EXERCISE -> Starting at the line that has "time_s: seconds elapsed" and stopping after the line that has "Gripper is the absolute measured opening", reproduce the listing below exactly; omit everything else.

THE RECORDS ->

###

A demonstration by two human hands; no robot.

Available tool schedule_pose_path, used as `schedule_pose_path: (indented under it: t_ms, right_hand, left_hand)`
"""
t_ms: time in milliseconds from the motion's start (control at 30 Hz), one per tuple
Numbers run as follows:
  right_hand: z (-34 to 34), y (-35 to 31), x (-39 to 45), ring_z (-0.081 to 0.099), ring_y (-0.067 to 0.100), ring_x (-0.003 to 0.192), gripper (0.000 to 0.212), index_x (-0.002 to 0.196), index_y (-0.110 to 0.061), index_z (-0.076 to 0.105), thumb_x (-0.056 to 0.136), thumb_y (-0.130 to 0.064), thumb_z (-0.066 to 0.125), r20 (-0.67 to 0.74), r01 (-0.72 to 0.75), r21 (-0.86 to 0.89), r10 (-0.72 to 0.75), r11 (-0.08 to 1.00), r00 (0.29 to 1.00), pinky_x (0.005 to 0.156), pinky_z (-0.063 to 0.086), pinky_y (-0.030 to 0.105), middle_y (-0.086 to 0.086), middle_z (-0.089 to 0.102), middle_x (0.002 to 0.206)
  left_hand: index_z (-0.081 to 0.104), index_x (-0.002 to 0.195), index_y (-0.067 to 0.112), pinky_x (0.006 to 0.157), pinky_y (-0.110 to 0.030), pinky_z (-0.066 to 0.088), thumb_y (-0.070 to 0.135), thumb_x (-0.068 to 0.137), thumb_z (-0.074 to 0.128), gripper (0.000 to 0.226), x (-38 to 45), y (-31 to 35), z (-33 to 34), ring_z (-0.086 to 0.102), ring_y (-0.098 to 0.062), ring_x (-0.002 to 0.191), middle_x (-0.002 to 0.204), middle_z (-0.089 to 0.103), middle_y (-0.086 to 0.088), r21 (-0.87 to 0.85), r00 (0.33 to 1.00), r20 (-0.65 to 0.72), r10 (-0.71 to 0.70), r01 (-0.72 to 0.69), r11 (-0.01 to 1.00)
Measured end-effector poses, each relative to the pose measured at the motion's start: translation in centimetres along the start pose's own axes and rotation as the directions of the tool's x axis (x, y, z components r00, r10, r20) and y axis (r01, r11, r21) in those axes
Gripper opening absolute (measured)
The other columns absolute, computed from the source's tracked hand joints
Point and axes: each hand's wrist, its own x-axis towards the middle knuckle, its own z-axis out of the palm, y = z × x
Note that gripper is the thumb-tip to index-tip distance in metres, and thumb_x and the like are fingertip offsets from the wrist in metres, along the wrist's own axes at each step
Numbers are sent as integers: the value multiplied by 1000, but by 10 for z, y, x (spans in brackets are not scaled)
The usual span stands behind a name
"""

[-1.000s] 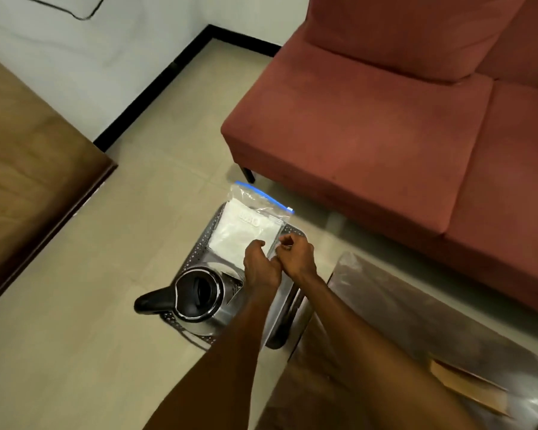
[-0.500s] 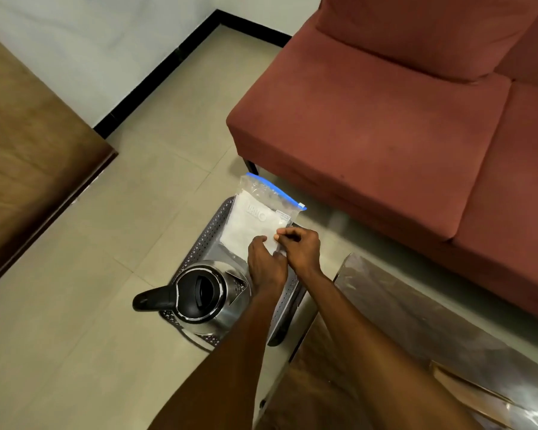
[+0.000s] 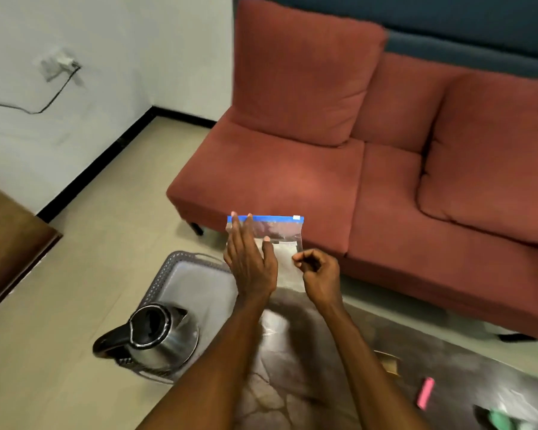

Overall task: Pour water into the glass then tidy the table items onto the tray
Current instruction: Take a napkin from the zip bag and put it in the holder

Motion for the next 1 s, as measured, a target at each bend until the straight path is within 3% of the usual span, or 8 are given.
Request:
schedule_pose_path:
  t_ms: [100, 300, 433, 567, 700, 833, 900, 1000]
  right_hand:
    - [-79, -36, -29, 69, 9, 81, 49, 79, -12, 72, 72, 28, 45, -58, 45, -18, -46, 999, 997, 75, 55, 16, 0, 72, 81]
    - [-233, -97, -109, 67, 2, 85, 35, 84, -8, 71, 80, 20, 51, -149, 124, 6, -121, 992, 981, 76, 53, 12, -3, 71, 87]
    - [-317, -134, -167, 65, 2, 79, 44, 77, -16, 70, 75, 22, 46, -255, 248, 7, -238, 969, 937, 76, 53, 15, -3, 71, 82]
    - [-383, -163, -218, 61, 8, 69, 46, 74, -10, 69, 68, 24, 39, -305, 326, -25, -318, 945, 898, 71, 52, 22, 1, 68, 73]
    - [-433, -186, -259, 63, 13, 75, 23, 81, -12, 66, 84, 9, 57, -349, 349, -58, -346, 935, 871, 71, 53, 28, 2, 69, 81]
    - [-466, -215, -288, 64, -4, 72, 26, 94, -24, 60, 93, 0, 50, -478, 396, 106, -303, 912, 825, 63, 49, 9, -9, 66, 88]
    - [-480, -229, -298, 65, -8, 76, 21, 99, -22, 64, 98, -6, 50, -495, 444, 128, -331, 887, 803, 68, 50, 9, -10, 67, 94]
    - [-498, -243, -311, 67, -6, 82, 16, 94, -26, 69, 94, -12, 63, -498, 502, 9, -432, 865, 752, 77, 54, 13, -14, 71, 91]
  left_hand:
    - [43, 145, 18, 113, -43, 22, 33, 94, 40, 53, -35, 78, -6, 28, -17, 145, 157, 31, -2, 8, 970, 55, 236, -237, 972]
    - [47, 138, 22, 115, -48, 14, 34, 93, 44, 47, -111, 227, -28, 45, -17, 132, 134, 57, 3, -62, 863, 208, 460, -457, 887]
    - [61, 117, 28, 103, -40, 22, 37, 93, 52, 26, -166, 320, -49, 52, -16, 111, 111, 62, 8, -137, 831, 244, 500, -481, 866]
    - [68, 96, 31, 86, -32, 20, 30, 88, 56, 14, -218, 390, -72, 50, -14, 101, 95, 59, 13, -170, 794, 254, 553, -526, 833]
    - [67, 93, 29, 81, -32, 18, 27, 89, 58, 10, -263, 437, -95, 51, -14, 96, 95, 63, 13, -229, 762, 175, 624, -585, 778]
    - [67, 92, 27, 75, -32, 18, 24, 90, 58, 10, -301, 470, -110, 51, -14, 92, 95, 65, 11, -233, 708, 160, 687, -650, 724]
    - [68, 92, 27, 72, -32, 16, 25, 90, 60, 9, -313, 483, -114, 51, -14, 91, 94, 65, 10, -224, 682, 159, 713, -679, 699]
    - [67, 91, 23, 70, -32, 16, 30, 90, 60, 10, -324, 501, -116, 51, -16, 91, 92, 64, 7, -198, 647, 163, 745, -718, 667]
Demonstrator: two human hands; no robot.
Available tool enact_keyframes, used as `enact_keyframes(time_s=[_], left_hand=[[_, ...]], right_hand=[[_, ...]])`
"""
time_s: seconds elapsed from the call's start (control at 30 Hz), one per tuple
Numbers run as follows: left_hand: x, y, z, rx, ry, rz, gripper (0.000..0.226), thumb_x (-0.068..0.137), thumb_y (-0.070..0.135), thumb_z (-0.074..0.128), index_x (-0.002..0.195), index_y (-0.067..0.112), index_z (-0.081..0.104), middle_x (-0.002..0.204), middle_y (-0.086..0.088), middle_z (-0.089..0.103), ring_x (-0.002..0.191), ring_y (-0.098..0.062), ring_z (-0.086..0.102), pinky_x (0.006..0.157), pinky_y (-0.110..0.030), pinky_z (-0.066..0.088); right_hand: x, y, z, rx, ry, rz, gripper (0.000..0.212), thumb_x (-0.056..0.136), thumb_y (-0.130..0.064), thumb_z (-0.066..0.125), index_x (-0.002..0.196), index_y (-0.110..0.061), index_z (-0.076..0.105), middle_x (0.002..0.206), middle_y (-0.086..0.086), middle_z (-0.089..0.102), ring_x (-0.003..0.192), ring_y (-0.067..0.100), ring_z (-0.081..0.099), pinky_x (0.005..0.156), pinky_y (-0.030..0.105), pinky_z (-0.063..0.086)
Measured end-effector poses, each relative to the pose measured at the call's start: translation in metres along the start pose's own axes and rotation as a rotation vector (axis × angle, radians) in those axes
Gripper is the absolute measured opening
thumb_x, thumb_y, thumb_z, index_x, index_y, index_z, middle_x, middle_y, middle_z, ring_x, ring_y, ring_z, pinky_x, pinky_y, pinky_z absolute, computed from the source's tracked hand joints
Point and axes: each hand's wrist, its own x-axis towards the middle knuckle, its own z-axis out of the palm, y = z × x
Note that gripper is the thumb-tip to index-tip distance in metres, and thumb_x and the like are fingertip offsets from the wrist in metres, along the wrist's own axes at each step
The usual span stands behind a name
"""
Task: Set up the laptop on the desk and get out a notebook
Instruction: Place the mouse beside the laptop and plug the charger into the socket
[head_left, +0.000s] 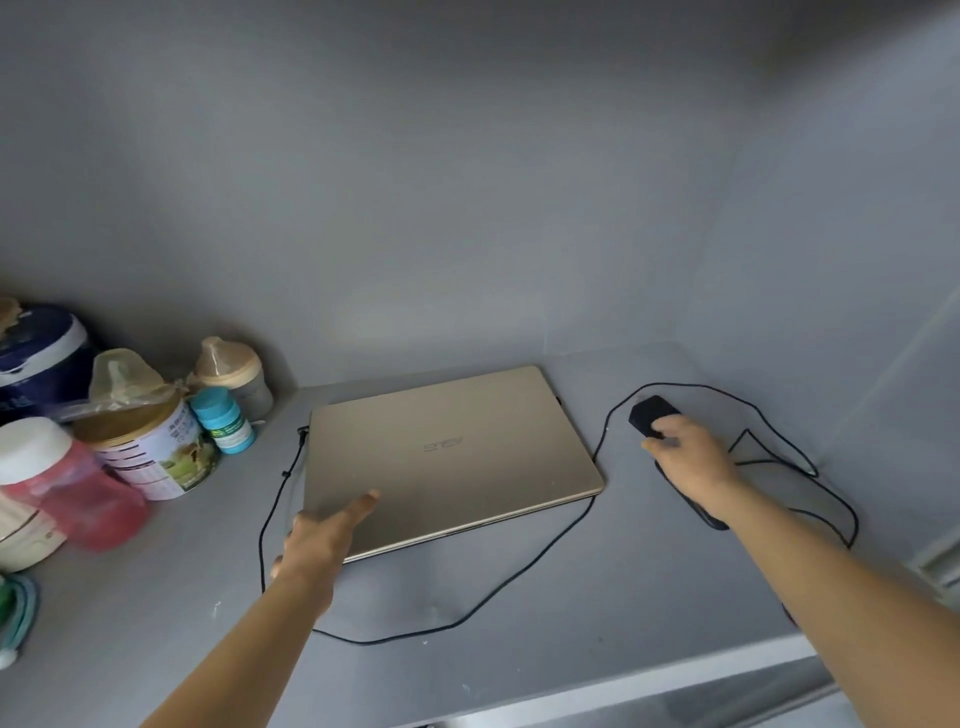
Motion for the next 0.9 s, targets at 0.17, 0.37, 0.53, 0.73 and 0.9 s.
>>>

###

RESULT FOR THIS TASK ->
time_s: seconds elapsed from the call's start (control at 30 Hz), one per tuple
Numbers run as follows: left_hand: x, y, z, rx, ry, rz, gripper (0.000..0.226), thumb_x (-0.068..0.137), thumb_y (-0.070..0.135), thumb_z (-0.074..0.128), index_x (-0.002..0.195), index_y (-0.067..0.112), index_z (-0.081..0.104), middle_x (-0.002..0.204), middle_y (-0.086..0.088), middle_z (-0.089..0.103), ring_x (-0.002..0.191), ring_y (-0.098..0.062), ring_z (-0.086..0.102), pinky_x (0.006..0.157), pinky_y (-0.110..0.030), pinky_z (-0.066..0.088); right_hand: x, y, z, rx, ry, rz, gripper (0.000..0.212), thumb_x (-0.056..0.136), thumb_y (-0.130..0.064), thumb_z (-0.066..0.125), index_x (-0.002..0.196), index_y (-0.110..0.061), index_z (-0.076..0.105), middle_x (0.002..0.206), middle_y (-0.086..0.086), middle_z (-0.089..0.102), ring_x (-0.003..0.192), ring_y (-0.067..0.100), ring_z (-0.081..0.099), pinky_x (0.005..0.156), pinky_y (-0.030..0.105), pinky_z (-0.063..0.086)
Measured end-effector poses, each relative to the pose measured at the call's start: translation in metres along the start pose's own axes and rotation as a rotation vector (axis × angle, radians) in those axes
Gripper is the absolute measured opening

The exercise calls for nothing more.